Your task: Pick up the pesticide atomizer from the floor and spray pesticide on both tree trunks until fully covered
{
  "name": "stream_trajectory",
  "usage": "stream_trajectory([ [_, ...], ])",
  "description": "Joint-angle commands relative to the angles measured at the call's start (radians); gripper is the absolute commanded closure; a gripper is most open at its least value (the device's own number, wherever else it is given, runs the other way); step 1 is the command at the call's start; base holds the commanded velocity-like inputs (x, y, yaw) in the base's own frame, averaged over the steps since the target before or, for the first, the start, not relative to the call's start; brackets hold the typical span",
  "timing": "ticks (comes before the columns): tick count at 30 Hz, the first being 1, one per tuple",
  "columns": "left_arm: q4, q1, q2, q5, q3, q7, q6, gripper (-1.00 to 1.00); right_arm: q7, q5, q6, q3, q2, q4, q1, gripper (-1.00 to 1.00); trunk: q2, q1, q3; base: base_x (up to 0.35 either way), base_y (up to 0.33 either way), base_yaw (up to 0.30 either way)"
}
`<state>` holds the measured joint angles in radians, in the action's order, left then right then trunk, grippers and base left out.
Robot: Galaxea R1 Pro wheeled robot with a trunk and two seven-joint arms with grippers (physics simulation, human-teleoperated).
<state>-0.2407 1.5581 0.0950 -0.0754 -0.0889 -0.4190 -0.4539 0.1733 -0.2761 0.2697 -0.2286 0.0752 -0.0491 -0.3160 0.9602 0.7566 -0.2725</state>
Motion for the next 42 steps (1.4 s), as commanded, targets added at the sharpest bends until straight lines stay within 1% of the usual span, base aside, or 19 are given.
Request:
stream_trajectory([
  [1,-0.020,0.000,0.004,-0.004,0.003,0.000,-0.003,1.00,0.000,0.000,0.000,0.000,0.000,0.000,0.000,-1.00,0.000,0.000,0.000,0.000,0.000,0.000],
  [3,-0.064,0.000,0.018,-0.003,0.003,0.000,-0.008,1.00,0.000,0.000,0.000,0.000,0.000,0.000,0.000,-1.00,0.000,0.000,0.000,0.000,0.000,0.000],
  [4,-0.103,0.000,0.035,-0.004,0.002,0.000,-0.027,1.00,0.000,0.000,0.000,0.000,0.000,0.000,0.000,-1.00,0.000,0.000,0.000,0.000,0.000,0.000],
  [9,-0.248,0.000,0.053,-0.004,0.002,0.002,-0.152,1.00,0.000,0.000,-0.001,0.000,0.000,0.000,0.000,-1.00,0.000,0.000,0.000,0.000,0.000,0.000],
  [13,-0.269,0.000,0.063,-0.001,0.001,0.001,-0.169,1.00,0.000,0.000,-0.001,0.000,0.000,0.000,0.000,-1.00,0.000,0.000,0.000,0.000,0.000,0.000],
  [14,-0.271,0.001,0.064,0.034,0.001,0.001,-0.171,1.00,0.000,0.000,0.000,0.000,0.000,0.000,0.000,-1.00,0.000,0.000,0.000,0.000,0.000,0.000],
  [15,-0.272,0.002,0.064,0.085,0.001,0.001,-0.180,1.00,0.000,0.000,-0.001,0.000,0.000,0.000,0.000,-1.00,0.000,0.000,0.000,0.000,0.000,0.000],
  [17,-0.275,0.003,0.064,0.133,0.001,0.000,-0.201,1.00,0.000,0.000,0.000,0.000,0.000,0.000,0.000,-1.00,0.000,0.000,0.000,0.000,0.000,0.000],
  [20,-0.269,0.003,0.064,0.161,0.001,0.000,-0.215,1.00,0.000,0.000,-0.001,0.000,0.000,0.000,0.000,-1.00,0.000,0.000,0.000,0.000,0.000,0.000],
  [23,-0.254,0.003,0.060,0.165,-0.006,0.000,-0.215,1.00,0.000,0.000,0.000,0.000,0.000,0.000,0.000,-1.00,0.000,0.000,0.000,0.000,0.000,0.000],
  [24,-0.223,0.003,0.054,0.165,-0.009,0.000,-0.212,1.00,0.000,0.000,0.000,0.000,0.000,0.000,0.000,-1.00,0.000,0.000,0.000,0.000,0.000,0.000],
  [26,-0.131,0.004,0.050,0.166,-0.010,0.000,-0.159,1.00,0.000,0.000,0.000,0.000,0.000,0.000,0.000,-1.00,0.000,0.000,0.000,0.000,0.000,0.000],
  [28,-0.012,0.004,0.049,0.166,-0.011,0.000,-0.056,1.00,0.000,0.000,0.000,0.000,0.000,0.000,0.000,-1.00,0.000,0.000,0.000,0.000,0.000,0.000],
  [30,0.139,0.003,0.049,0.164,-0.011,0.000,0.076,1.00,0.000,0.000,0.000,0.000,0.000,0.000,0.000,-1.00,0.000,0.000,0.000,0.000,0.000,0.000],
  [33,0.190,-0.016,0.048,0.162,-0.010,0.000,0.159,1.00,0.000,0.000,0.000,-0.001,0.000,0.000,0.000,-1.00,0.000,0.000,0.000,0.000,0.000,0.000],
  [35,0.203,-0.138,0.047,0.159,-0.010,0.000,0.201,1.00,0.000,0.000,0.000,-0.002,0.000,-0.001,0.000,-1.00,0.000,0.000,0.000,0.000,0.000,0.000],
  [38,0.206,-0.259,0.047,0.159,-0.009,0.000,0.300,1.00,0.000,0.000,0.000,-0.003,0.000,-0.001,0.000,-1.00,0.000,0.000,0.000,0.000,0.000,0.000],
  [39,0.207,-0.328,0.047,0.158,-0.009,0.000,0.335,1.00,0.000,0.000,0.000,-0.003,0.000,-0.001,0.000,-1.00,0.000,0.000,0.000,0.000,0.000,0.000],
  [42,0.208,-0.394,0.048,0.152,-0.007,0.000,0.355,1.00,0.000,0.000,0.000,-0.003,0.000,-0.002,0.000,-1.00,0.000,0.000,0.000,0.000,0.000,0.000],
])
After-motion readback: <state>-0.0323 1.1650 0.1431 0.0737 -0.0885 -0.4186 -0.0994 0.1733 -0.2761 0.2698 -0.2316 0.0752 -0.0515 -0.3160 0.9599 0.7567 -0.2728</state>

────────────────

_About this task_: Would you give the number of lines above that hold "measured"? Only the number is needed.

_Response to the task_: 2